While shaping the semi-automated integration process already poses a research challenge, a related challenge is that the resulting enhanced event log will be location-aware. As the current XES-format [12] does not explicitly include location-related information, a novel location XES extension needs to be defined. This enables conducting location-aware process analyses, which will become more important in process mining given the increasing interest in ILS.

6 Conclusion

This paper discussed, from a conceptual angle, the opportunities that ILS data provides to tackle event log quality issues. This is a novel perspective as prior work on event log quality improvement did not consider the use of other sources of process-related data. ILS data can play an important role to alleviate quality issues considered important in healthcare such as incorrect/imprecise timestamps and imprecise resource information. While prior process mining research centers around the use of either HIS data or ILS data, this paper showed the benefits of integrating both to obtain an enhanced event log. As outlined above, ILS data can be used to tackle common event log quality issues. Conversely, the event log provides rich contextualization of patterns observed in ILS data.

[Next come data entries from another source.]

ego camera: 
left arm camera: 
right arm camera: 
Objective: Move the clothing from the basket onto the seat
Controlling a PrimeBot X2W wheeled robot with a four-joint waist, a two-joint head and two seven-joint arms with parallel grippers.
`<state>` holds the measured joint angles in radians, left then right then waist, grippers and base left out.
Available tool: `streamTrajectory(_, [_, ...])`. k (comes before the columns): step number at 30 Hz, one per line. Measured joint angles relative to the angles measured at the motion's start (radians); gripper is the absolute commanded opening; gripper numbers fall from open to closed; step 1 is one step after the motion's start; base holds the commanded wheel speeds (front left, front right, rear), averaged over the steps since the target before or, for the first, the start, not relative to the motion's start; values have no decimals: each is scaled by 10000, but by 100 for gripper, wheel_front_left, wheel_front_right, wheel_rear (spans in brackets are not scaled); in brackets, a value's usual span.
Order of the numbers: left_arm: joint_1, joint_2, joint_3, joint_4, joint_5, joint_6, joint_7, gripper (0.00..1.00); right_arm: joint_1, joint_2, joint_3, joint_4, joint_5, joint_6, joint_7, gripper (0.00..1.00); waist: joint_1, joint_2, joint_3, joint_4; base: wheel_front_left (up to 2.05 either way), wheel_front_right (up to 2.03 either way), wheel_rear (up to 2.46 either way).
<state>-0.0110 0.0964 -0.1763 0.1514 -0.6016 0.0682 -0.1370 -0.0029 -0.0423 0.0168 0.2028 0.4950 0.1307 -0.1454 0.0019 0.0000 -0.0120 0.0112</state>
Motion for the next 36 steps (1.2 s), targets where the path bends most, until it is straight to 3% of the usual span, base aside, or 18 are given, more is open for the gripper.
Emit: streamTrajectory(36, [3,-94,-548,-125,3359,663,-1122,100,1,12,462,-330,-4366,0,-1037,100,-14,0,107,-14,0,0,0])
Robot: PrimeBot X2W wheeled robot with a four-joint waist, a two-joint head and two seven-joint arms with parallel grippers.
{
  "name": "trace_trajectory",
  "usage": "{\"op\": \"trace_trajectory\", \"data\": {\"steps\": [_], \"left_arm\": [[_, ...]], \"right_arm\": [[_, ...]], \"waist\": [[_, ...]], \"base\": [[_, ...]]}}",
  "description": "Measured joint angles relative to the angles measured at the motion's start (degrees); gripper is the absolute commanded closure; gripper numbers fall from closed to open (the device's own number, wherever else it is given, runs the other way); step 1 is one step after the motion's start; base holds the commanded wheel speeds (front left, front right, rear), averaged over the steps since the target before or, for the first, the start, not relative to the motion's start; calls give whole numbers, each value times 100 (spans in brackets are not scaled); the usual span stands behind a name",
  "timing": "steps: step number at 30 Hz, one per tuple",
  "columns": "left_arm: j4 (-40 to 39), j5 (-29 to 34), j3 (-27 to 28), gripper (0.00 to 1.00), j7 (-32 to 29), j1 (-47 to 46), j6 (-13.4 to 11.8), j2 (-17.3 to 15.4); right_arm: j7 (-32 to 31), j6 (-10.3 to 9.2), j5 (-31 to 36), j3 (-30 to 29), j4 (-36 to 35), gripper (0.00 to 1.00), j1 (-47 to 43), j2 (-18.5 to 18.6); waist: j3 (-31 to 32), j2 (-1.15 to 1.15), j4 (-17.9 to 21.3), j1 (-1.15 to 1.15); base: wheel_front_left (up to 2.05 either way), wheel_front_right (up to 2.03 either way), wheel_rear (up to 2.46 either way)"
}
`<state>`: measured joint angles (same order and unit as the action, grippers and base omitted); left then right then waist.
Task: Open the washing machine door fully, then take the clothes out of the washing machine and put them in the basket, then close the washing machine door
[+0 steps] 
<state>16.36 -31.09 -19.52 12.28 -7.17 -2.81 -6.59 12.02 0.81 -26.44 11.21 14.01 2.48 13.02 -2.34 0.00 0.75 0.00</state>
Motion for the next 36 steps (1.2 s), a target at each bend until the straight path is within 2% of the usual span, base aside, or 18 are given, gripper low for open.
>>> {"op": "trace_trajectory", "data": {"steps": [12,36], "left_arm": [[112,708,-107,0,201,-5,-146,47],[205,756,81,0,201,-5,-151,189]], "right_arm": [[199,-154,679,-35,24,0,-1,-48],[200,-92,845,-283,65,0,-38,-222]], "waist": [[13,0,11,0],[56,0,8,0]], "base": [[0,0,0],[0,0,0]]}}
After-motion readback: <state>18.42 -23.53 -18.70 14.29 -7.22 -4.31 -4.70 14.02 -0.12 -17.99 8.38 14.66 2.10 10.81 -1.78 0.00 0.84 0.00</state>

Besides the potential benefits of ILS data to create an enhanced event log, this paper also outlined some challenges. Hence, further research is still required to systematically integrate HIS and ILS data. However, these efforts are worthwhile as a richer and more accurate enhanced event log will make an important contribution towards exploiting the full potential of process mining in practice. Moreover, the enhanced event log will enable the development of new techniques related to e.g. resource behavior analysis and patient waiting time analysis.